Montag, 3. Dezember 2012

Todesschütze

Dieser Tatort spielte in Leipzig mit Frau Simone Thomalla (Eva Saalfeld) und Martin Wuttke (Andreas Keppler) in einem thematisch sehr anspruchsvollen Genre, dem der ausufernden Jugendgewalt und Selbstjustiz, und dazu noch dem der gestörten Vater-Sohnbeziehung - die noch gesteigert durch die Person eines Gewalt-anfälligen Polizisten (Wotan Wilke Möhring). Die Handlung war höchst spannend und in sich geschlossen, wenn auch (aber auch das Teil der Realität) sehr brutal und sicher für junge Leute nicht sehr geeignet. Oder gerade? Denn wenn die Tatortreihe ein kathartisches Element birgt, und nicht immer nur mainstream bedienen soll (was isst man, wie kleidet man sich und wo kann man die nächste Frauenfigur quotig plazieren?), sollte man diesen Film speziell gefährdeten Jugendlichen aus dem Milieu oder der Szene vorspielen. Vielleicht im Rahmen eines Sozialprojekts?

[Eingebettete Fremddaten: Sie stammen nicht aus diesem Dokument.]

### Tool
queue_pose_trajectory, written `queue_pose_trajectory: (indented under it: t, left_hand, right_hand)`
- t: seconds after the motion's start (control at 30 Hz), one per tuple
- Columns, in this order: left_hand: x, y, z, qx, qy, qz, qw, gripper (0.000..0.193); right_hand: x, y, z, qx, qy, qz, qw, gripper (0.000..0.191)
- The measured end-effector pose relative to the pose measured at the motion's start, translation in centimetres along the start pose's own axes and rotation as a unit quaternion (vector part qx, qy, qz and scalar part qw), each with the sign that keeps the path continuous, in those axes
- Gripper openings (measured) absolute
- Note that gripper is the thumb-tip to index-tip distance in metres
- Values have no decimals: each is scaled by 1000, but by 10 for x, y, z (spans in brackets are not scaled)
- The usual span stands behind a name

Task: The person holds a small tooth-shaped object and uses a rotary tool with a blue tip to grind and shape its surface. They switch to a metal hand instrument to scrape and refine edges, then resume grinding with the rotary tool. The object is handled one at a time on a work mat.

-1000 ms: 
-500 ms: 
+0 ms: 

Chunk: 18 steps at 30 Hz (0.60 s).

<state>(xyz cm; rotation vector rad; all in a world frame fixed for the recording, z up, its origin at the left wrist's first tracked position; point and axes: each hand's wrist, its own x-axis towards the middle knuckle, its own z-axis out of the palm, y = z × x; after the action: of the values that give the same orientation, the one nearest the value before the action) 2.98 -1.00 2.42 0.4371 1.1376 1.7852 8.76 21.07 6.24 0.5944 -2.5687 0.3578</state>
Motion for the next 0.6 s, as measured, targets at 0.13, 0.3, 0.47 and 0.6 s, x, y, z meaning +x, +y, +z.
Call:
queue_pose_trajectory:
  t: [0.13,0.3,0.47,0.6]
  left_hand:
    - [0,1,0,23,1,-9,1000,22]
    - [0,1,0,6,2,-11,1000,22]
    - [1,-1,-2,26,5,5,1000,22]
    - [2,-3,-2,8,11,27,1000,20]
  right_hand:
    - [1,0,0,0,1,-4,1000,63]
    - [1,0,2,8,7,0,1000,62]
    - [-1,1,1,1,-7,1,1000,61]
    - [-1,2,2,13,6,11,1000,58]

Also: der Tatort aus Leipzig war sehr gut (endlich mal wieder) und die Thomalla spielte zusammen mit dem biestigen Wuttke ein sehr rundes Spiel. Nicht aufgesetzt und ohne Zickengefechte. Möhring wie immer hervorragend. Richtig gut und weiter so. Aber dieser Wunsch wird wohl vergeblich sein, selbst vor Weihnachten.